Semua perjanjian kerjasama yang diadakan antara manajemen dan Dokter Spesialis
harus berlandaskan pada kesadaran akan kompetensi masing-masing , dilandasi
kepercayaan, kejujuran dan integritas. Saling menghormati perbedaan-perbedaan yang
ada, melindungi satu sama lain, tidak menyerang secara pribadi, dan menepati janji
yang sudah dibuat. Hal ini hanya akan bisa dicapai dengan diskusi, negosiasi, dan
interaksi yang berkelanjutan antara manajemen dengan dokter spesialis.
DAFTAR PUSTAKA
1. Definition of Arm’s Length Transaction diunduh dari www.Investopedia.com diakses pada tanggal 18 Maret 2012
2. Degeling P, Kennedy J, Hill M. Mediating the cultural boundaries between medicine, nursing and management – the central challenge in hospital reform. Health Service Magazine Res 2001; 14; 36-48.
3. Edwards,N. 2003. Doctors and Managers: Poor relationship may be damaging patients – what canbe done? Quality Saf Health Care;12 (suppl 1).

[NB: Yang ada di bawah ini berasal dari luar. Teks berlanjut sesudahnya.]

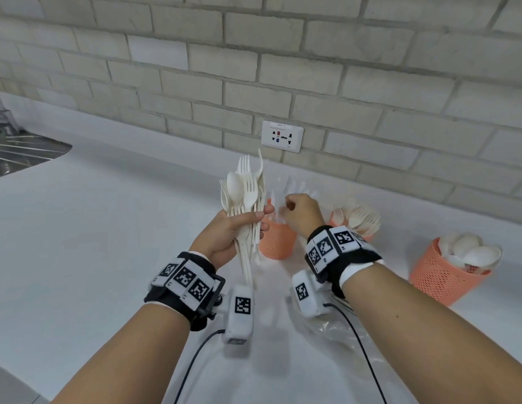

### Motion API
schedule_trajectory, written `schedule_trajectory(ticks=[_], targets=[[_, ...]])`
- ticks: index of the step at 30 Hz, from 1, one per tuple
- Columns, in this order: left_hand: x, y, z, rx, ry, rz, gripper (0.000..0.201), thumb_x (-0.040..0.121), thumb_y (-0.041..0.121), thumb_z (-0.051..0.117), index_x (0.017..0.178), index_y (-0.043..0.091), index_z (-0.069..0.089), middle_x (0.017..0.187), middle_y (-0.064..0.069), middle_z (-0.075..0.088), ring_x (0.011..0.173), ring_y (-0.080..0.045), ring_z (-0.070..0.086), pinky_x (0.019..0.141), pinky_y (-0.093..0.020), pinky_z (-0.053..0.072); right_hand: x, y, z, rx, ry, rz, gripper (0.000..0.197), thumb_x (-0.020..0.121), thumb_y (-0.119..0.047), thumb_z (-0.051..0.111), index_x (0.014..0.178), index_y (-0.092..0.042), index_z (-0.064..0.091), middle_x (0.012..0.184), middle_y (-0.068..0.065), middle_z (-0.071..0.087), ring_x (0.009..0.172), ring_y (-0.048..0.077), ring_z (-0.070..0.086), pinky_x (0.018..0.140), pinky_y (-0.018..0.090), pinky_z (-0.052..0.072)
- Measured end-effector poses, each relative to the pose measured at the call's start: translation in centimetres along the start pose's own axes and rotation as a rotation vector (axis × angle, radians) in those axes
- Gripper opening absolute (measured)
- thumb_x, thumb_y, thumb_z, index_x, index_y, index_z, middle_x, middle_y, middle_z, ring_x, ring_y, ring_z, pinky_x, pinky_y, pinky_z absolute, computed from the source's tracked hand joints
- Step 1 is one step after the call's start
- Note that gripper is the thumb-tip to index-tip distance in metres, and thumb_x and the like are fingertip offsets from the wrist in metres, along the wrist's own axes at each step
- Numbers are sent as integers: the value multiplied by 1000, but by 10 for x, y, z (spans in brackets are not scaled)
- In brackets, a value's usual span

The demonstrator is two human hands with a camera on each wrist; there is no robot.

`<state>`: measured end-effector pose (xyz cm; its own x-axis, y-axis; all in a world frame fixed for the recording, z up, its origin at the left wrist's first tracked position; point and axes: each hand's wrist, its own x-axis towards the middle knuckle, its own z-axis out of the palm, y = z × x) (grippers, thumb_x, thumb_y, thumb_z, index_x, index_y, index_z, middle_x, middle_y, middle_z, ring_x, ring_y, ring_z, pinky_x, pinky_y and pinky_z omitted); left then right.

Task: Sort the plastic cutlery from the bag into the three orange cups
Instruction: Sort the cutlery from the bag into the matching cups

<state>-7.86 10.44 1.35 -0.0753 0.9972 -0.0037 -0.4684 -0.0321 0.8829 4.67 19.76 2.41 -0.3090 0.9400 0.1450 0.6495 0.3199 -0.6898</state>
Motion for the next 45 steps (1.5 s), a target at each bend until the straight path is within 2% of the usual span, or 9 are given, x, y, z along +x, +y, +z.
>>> schedule_trajectory(ticks=[3, 6, 9, 15, 25, 33, 38, 41, 45], targets=[[0, 0, 1, -35, -11, -2, 16, 84, 1, 55, 96, 9, 63, 88, -3, 72, 57, -10, 62, 52, -21, 52, -3, -10, -7, 47, 133, -66, 39, 86, 0, 52, 125, -3, 48, 124, 14, 43, 108, 26, 49, 97, 27, 42], [2, 1, 3, -66, -7, 5, 16, 86, 2, 53, 99, 7, 61, 84, -3, 72, 55, -10, 62, 54, -19, 52, -16, -32, -20, 221, 260, -228, 19, 93, -16, 51, 105, -5, 61, 106, 10, 53, 86, 14, 51, 77, 19, 44], [3, 1, 9, -67, -33, 20, 19, 89, 3, 49, 103, 7, 61, 78, -3, 73, 53, -9, 63, 53, -20, 53, -23, -41, -21, 282, 2, -161, 33, 87, -35, 61, 98, -3, 65, 88, 9, 67, 79, 16, 65, 77, 28, 51], [0, 0, 18, -110, -87, 8, 23, 86, 2, 50, 107, 4, 58, 74, -5, 72, 64, -14, 69, 57, -24, 55, -31, -38, -25, 416, -80, -87, 17, 85, -7, 56, 72, -16, 59, 65, -1, 58, 60, 14, 57, 61, 27, 48], [-4, 2, 34, 111, -47, 30, 18, 86, -2, 54, 100, 6, 63, 77, -10, 70, 67, -21, 69, 61, -30, 58, -42, -30, -25, 530, 165, -97, 23, 97, -21, 42, 105, -5, 57, 86, 7, 62, 80, 22, 61, 74, 38, 51], [-14, 2, 46, 185, -146, -48, 15, 85, -2, 57, 92, 8, 66, 77, -12, 66, 64, -23, 63, 57, -31, 57, -64, -26, -44, 608, 268, -217, 16, 87, -26, 62, 101, -27, 56, 51, -12, 44, 54, 14, 48, 60, 33, 47], [-21, -4, 62, 245, -170, -23, 13, 87, -2, 54, 93, 7, 61, 75, -9, 66, 65, -20, 65, 62, -32, 56, -78, -20, -57, 598, 247, -227, 10, 90, -22, 57, 88, -31, 59, 85, -1, 68, 82, 22, 66, 80, 40, 55], [-25, -7, 73, 277, -194, -9, 17, 88, -3, 51, 99, 6, 60, 72, -6, 71, 67, -20, 69, 68, -34, 57, -86, -15, -70, 626, 204, -174, 13, 96, -22, 48, 88, -28, 55, 68, -9, 58, 55, -3, 58, 55, 21, 49], [-29, -14, 86, 270, -202, -22, 17, 89, -4, 48, 97, 5, 60, 70, -4, 71, 63, -17, 69, 60, -29, 58, -96, -9, -79, 647, 147, -164, 20, 95, -23, 49, 102, -5, 57, 67, 0, 55, 41, -1, 49, 40, 17, 40]])
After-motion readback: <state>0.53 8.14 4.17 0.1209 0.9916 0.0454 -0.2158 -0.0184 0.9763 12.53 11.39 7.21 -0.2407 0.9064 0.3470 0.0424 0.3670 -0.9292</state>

4. Mulyadi, 1998. Pendekatan baru Total Quality Management – Prinsip Manajemen Kontemporer untuk mengarungi Lingkungan Bisnis Global. Yogjakarta : Penerbit Aditya Mega.
5. Narasimhan. S, Kannan V. 2011. Total Quality Management as the Foundation of Sustainability. European Journal of Social Sciences- Volume 24, Number 3.
6. Trisnantoro, Laksono., 2005. Aspek Strategis Manajemen Rumah Sakit Antara Misi Sosial dan Tekanan Pasar, Yogyakarta: Andi.